Quakers and Calvinism have had a long and difficult relationship. The Quakers appeared in England during the difficulties between the Puritans, the Anglicans, and the Roman Catholics, and as each group struggled for political ascendancy, the Quakers ended up being persecuted by each in turn. The Quakers killed in Boston in the 1650s were done in in the name of Calvinist Christianity. Today, many of the disputes seem dated, because many of the modern Calvinists have abandoned the hard-line interpretations of their beliefs, in spite of the clear listing of the Westminster Catechism in the front of their manuals.
But not all, of course. The modern Reformed churches try to maintain the original Calvinist witness, and they often summarize their doctrine as TULIP. The very interesting website A Puritan's Mind explains TULIP like this:
Perseverance of the saints
How do these ideas fit with traditional Quakerism? In my opinion, they don't, which of course is why I am not a Calvinist. Here's what the terms mean:
Total depravity is "the extensive ruin of man's nature."
Unconditional election is the idea that God has "foreordained the eternal destiny of everyone whether to heaven or to hell for His glory."
Limited atonement is "a fundamental Christian doctrine which states that Jesus Christ came and died for a limited number of people."
Irresistible grace "teaches that when the Spirit of God is sent to change a person's heart, that person cannot resist the change."
Perseverance of the saints "teaches that once God has renewed the heart of the sinner through the application of the redemption wrought by Christ upon the cross, he will continue to be saved and show forth the fruits of that salvation."
The doctrine of TULIP is a fairly recent one in Christianity, although different parts of it have appeared and disappeared again from time to time. Not all of it is antagonistic to Friends's beliefs, and the biggest differences, in my opinion, lie in the U, L, and I, in the heart of the matter.
Unconditional election is tied closely to the Reformed doctrine of predestination, which in its extreme form teaches that all of us are helpless puppets, acting out a role in which we succeed or fail in our relationship with God based solely on his arbitrary decree.
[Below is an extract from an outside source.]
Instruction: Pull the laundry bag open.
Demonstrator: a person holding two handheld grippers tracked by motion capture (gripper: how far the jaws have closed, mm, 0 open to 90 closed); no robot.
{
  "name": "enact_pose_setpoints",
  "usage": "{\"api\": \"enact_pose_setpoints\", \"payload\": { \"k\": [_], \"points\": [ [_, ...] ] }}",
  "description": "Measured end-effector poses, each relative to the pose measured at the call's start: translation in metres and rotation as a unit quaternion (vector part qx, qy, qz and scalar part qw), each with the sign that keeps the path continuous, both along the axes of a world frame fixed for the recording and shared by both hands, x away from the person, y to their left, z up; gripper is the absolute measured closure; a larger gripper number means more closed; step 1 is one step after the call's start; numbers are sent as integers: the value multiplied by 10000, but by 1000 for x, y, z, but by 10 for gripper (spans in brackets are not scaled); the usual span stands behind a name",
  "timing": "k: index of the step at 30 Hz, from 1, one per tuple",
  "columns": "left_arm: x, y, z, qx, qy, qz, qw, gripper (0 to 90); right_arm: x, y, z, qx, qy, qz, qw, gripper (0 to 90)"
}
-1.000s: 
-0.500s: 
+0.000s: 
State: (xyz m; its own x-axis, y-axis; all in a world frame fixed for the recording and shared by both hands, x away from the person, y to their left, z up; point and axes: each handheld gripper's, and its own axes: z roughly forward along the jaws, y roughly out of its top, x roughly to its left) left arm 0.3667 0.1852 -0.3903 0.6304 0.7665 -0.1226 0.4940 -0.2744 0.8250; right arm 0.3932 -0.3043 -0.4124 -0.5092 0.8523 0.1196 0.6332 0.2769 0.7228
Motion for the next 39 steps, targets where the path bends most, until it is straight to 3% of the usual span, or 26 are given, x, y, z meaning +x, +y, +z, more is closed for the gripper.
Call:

Under this totalitarian regime, we have no free will to approach God or to reject him. If God decides that we are to accept him, then we are rewarded for it by salvation. On the other hand, if God decides for us that we are to reject, it is our destiny to suffer for it. We therefore must accept responsibility--reward and punishment-- for decisions which we cannot affect.
Quakerism teaches that we indeed do have free will, that God challenges us to accept or reject him based on our own decision. In this conception, God created us to be willing companions, not puppets, and expects us to follow him and grow in his Light as limited participants in our salvation. We do not achieve this by works, or by obligating God to accept us by what we do, but by an act of our own will in not resisting the Light. "Turning to the Light," or "standing still in the Light" was how the first generation of Friends explained the apparent conflict between grace and works, and the idea still works for me. The typical response to this position from the Calvinists is to cry "Arminian!" after a Calvinist who softened some of John's doctrine, and I suppose they're correct.
Limited atonement is a tricky concept in Calvinism, and is closely related to unconditional election. While God has the capacity to save anyone he chooses, the Calvinist position is that not everybody has an equal shot. Because of unconditional election, many, if not most of humanity will live and die excluded from any possibility of accepting the atoning grace of God, no matter how sincerely they believe, no matter how desperately they love the Saviour, no matter what. If only at the the last minute, the atoning grace of Jesus will be snatched from their grasp, and they will die condemned to eternal punishment. As the explanation goes:
It is not that Christ's power is "limited" but rather His intent or use OF THAT POWER is limited to those for whom He died, and chose.The Quaker position is that God's saving grace -- the Light -- is available to all people, and that God makes a genuine offer to all of us, no tricks, no foolery. Everybody has genuine opportunity to accept the salvation of God. The old Puritans worried endlessly about the state of their souls, because they never knew when their salvation might be pulled out of their reach, leaving them to wail and gnash their teeth in the dark, forever. The Quakers, on the other hand, held faith that God meant what he said when he promised everyone an opportunity to follow him, a view of much greater optimism.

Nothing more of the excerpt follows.